白光に包まれる一角から、一つの光が飛ぶ。
彼の者は正義の悪魔・ディケイオス。
例え間違っていたとしても、望まれていない偽物でも、全てを持って己の正義と同志の意志を貫いた、一人の悪魔である。
正義の悪魔・ディケイオス
ケントロン王国の一角にて、復帰不能
「……はぁ、死ぬかと思った。」
右腕が千切れ飛んだ肩を庇いながら、アルスィアが瓦礫の下から這い出てくる。左手に握る妖刀は、中程から折れて見えた。

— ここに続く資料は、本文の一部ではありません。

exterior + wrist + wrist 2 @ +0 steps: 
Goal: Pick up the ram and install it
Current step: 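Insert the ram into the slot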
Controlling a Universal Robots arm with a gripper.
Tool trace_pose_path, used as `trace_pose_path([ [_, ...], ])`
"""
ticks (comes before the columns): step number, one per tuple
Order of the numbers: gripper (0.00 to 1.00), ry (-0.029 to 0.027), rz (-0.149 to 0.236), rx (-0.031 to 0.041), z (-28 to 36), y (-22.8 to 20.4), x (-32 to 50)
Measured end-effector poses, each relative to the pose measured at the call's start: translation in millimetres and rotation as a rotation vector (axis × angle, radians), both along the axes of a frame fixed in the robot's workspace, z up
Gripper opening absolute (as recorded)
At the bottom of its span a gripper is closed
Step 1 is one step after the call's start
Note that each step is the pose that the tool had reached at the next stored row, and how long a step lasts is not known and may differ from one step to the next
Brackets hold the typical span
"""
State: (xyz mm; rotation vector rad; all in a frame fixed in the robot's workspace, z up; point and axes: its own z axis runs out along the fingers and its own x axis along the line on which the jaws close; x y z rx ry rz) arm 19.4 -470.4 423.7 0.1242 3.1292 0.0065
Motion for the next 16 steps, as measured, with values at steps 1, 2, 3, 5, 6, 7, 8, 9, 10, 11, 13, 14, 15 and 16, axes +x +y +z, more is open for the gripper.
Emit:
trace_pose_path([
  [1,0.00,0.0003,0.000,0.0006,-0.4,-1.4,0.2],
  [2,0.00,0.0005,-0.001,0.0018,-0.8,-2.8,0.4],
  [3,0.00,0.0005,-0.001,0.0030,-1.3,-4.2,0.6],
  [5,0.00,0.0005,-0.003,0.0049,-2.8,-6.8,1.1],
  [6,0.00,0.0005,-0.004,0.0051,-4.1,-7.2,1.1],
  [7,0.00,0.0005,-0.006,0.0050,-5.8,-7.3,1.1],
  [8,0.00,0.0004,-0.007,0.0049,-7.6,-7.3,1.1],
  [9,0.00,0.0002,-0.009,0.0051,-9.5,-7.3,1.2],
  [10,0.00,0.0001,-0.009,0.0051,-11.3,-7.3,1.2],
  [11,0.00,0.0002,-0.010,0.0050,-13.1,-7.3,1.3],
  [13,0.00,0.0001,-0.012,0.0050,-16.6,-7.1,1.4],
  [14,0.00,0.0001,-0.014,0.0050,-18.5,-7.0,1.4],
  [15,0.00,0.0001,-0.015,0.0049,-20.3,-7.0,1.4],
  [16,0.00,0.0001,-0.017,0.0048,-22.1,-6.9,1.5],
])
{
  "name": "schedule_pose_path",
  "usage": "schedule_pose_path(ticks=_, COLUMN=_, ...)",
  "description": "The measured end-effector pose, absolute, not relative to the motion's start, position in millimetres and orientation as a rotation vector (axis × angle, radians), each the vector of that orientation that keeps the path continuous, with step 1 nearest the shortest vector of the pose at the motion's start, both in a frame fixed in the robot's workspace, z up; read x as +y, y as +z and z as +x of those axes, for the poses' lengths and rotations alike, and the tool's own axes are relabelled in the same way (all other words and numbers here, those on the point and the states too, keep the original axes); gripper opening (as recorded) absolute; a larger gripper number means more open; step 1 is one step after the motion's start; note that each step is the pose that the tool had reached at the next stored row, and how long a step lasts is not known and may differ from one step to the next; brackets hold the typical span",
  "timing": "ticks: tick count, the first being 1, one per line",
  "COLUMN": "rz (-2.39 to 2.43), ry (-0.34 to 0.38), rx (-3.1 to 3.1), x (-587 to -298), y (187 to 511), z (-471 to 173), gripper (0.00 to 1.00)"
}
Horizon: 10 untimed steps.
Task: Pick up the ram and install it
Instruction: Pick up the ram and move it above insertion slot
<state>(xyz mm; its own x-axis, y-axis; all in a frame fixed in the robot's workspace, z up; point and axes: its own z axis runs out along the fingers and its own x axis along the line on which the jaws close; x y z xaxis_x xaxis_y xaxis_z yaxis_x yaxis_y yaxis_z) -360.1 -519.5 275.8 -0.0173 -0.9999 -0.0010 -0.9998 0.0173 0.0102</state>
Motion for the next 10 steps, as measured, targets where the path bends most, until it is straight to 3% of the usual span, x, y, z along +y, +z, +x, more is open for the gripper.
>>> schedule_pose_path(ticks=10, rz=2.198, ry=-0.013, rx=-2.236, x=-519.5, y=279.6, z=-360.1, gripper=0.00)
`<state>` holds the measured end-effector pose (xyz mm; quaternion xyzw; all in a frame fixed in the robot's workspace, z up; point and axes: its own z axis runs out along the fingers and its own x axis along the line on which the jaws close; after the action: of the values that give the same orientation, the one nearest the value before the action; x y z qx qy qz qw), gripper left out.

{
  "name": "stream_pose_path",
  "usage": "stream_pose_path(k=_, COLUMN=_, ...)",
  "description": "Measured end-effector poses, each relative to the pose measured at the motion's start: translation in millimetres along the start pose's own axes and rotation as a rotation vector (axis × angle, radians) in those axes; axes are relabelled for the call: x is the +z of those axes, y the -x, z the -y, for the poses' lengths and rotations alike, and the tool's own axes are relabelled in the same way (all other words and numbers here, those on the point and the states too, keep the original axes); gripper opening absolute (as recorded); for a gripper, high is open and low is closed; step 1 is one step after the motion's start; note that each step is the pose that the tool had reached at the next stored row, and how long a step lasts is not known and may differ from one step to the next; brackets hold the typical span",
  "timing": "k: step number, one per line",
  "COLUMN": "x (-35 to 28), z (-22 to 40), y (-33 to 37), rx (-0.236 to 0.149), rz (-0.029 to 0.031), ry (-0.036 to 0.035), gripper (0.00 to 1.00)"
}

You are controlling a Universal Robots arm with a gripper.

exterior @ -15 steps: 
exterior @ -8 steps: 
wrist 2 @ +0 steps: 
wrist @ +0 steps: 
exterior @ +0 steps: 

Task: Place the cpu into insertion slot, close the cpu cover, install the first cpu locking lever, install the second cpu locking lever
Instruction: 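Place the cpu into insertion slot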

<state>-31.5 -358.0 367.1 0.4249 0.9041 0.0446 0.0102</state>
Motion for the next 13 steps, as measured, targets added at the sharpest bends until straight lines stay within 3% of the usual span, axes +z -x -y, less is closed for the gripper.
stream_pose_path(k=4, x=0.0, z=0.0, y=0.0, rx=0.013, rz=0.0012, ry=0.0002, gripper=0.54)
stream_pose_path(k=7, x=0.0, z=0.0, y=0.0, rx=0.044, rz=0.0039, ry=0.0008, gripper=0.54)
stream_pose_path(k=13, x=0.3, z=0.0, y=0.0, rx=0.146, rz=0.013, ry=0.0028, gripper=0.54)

「まさか【切断絶断】でも斬れないとはね……ピカピカ的に言えば、意志の力って奴かな。」
大きく息をついて、彼は座り込む。その顔は青白く、髪に紛れた角がより黒く見えた。
「ふう、隠れ家も原型留めて無いなぁ。離れてるから幾つか物は無事そうだけど……拾うの面倒だし良いや。とにかく、何処かで……休ま……ないと。」
フラフラとしながら影に溶け、アルスィアはその場を離脱した。
辺りを静寂が包む。昼下がりの王国にて、一つの星が堕ちた。それは、この場以外の全てを騒がせるには十分だった。